Cualquiera que sea el procedimiento según la invención (primera o segunda alternativa), ésta puede incluir las siguientes etapas, en condiciones anaeróbicas, como etapa A6):
a) la centrifugación del anillo bacteriano resuspendido en un tampón salino o del sobrenadante obtenido en A5), a una aceleración de entre 3000 y 4000 x g durante un periodo de tiempo de entre 5 y 15 minutos, a una temperatura de entre 20 y 30 °C,
b) la recuperación del sedimento obtenido al final de la etapa a), y su resuspensión en un tampón salino, seguida de centrifugación a una aceleración de entre 200 y 500 x g durante un periodo de tiempo de entre 5 y 15 minutos, a una temperatura de entre 20 y 30 °C,
c) la recuperación del sobrenadante obtenido al final de la etapa b), y su resuspensión en un tampón salino, seguida de centrifugación a una aceleración de entre 3000 y 4000 x g durante un periodo de tiempo de entre 5 y 15 minutos, a una temperatura de entre 20 y 30 °C,
d) la recuperación del sedimento obtenido en la etapa c), y
e) la mezcla del sedimento recuperado en d) con un diluyente que es una solución salina acuosa que comprende i) al menos un crioprotector seleccionado a partir de polioles, di- a pentasacáridos, o sus mezclas, y ii) maltodextrinas.
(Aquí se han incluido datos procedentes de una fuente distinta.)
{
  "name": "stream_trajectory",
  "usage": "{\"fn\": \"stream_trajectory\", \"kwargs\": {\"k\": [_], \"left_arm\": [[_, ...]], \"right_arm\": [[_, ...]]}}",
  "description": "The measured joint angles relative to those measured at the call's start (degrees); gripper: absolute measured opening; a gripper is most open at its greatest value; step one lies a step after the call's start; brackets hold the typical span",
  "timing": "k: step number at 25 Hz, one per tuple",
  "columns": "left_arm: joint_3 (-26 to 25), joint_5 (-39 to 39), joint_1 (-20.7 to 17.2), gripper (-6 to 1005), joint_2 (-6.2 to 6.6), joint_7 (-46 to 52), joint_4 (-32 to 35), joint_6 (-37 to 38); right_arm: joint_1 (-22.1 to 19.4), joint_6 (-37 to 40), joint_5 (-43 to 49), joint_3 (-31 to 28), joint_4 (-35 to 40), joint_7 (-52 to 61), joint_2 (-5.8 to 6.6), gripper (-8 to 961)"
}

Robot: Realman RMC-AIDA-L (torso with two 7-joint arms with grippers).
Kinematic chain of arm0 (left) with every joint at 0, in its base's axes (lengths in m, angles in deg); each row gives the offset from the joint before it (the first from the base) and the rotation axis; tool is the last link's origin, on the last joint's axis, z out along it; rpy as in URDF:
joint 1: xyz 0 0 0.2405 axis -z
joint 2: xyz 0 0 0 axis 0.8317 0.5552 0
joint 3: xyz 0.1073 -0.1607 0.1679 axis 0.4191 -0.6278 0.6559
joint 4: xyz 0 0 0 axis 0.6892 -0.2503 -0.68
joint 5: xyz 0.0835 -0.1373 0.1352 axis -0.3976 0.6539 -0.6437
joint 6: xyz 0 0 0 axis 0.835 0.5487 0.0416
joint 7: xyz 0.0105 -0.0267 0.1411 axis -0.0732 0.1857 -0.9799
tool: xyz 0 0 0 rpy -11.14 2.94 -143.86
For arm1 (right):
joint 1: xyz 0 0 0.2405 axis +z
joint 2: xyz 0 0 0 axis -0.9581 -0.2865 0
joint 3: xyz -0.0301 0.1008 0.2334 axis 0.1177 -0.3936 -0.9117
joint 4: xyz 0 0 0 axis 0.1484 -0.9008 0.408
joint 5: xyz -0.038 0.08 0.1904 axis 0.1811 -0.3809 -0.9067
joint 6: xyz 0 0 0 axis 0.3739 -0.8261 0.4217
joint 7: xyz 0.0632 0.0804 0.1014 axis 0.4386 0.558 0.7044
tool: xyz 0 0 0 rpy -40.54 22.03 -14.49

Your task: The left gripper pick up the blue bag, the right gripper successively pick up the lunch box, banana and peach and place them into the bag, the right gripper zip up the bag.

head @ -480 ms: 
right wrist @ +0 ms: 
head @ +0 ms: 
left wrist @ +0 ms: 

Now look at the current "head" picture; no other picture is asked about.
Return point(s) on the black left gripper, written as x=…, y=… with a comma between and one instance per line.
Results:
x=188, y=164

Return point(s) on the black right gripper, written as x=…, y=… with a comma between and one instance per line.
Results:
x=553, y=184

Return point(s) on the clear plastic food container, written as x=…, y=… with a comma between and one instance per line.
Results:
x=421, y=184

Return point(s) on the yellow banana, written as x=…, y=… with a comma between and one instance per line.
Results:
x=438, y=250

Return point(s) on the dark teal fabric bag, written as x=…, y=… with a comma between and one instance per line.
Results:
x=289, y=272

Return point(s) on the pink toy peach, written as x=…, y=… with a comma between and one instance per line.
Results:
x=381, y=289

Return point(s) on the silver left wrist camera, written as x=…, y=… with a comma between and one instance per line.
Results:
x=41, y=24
Estas etapas a) a e) pueden ser, por lo tanto, subetapas de la etapa A6). Las etapas a) a d) están diseñadas para lavar la microbiota obtenida en A5). Preferiblemente, la temperatura de las etapas a) a d) se encuentra entre 20 y 25 °C.
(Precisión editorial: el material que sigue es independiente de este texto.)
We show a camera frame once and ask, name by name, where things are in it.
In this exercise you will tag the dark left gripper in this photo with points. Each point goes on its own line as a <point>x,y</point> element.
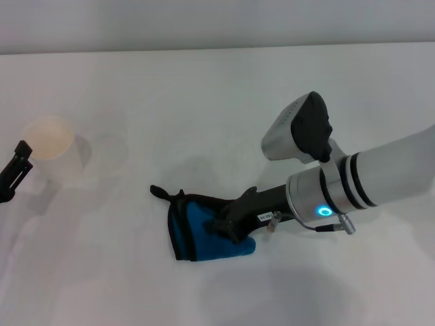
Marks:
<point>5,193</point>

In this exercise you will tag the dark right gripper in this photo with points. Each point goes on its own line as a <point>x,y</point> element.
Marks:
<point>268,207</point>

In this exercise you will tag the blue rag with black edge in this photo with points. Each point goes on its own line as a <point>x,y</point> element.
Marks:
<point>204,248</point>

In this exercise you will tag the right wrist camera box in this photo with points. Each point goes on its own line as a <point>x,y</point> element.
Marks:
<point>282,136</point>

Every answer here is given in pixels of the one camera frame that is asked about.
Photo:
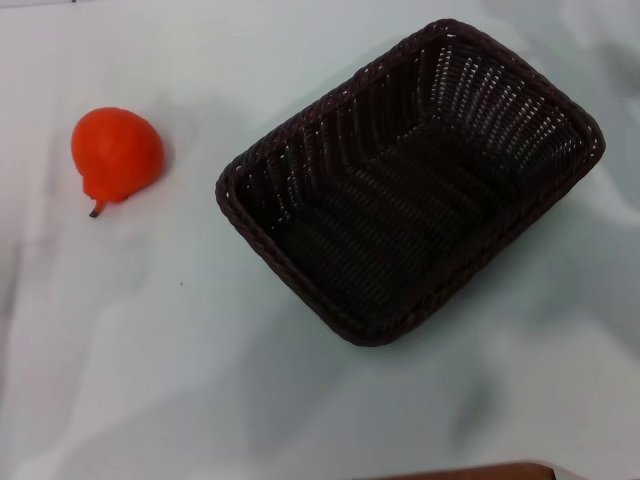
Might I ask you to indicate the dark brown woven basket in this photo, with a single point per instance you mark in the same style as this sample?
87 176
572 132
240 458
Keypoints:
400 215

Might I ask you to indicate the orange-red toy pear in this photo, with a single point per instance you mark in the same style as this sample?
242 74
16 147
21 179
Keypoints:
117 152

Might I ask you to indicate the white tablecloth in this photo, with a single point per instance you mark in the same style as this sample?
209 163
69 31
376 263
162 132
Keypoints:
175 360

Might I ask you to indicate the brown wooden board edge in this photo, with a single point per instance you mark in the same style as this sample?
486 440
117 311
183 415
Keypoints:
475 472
Preferiblemente, en estas etapas a) a d), el tampón salino es una solución acuosa de HEPES que contiene cloruro de sodio, preferiblemente a una concentración de entre 7 y 15 g/l. Preferiblemente, e1HEPES está presente a una concentración de entre 8 y 15 mM.
El sedimento obtenido en la etapa d) contiene la microbiota de interés. A continuación se puede mezclar con el diluyente como se describe en la etapa e).
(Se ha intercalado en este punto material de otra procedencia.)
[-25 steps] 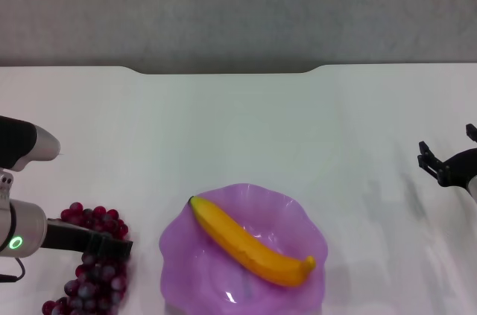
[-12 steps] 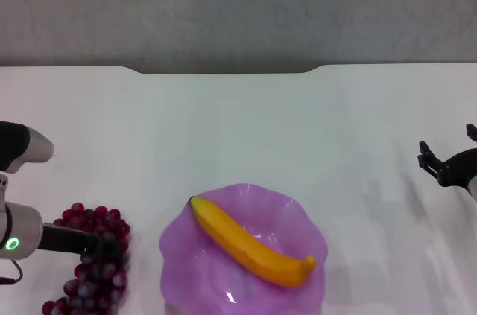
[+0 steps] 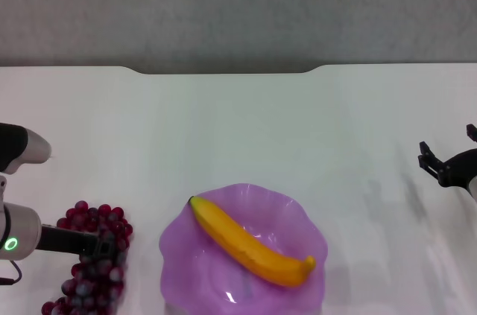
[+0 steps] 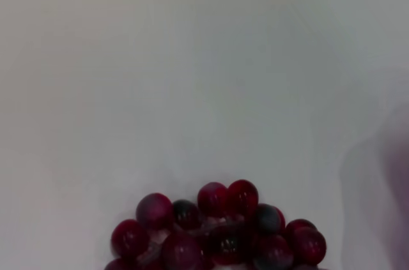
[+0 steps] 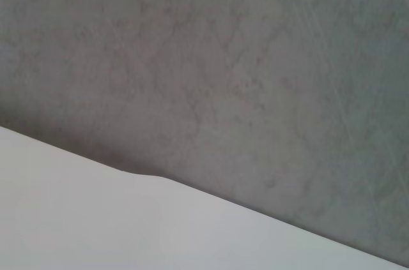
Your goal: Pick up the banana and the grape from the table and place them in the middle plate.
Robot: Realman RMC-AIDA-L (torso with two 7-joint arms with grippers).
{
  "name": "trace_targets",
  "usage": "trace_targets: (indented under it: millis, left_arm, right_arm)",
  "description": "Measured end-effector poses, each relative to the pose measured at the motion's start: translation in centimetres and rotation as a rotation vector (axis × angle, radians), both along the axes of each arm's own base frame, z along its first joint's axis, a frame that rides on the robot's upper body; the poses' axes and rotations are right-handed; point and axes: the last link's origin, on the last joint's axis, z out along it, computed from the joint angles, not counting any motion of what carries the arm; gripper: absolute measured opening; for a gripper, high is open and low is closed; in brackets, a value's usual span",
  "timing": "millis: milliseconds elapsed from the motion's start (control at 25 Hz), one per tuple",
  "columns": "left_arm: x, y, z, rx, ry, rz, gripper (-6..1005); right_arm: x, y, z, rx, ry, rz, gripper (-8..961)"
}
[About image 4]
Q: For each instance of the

Al final de la etapa A5) o d) (cualquiera de los procesos según la primera o segunda alternativa), la fracción recuperada se mezcla con un diluyente que es una solución salina acuosa que comprende i) al menos un crioprotector seleccionado entre polioles, di- a pentasacáridos, o sus mezclas, y ii) maltodextrinas.
A continuación, se lleva a cabo la etapa B) de congelación y liofilización, como se describió anteriormente.
La presente invención también se refiere al uso de un liofilizado que se puede obtener mediante el proceso según la invención, como herramienta de investigación, en particular como se ha descrito anteriormente, en genómica funcional, metaproteómica o inmunología.
La presente invención también se refiere a un liofilizado de microbiota fecal de un sujeto donante que se puede obtener mediante el proceso según la invención, para su uso en el trasplante de microbiota fecal autóloga o alogénica. En efecto, el liofilizado de microbiota fecal purificada según el proceso de la invención se puede administrar al paciente receptor.
El paciente receptor puede ser diferente del sujeto donante, y el trasplante entonces es alogénico.
El paciente receptor también puede ser idéntico al sujeto donante, y el trasplante entonces es autólogo; este tipo de trasplante puede tener lugar cuando el sujeto, entonces sano, da una muestra antes de la alteración de su microbiota. El liofilizado se conserva y se trasplanta al mismo sujeto (paciente receptor) si tiene una infección por Clostridium difficile. El trasplante de microbiota fecal autóloga tiene la ventaja de evitar la transmisión de patógenos de otro donante.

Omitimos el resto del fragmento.